Exercise goal
In the listing that follows, give every line again exactly and omit the pictures.

Source material
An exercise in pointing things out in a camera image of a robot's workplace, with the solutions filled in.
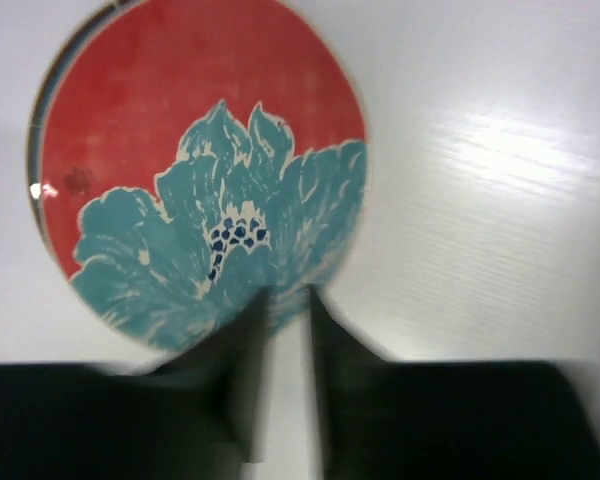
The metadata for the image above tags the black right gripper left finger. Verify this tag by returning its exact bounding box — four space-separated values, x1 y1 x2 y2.
0 289 270 479

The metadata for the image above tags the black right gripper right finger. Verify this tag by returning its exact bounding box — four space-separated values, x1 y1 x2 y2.
308 287 600 479

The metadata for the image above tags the red plate with teal flower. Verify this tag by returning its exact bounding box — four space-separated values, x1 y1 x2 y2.
43 1 369 352

Response area
An exercise in pointing things out in a camera image of a robot's workplace, with the solutions filled in.
The metadata for the image above tags the black right gripper left finger. Verify this tag by returning its exact bounding box — four space-separated values, x1 y1 x2 y2.
0 289 270 479

The metadata for the image above tags the black right gripper right finger. Verify this tag by returning its exact bounding box — four space-separated values, x1 y1 x2 y2.
308 287 600 479

The metadata for the image above tags the red plate with teal flower. Verify this tag by returning its exact bounding box — four space-separated values, x1 y1 x2 y2.
43 1 369 352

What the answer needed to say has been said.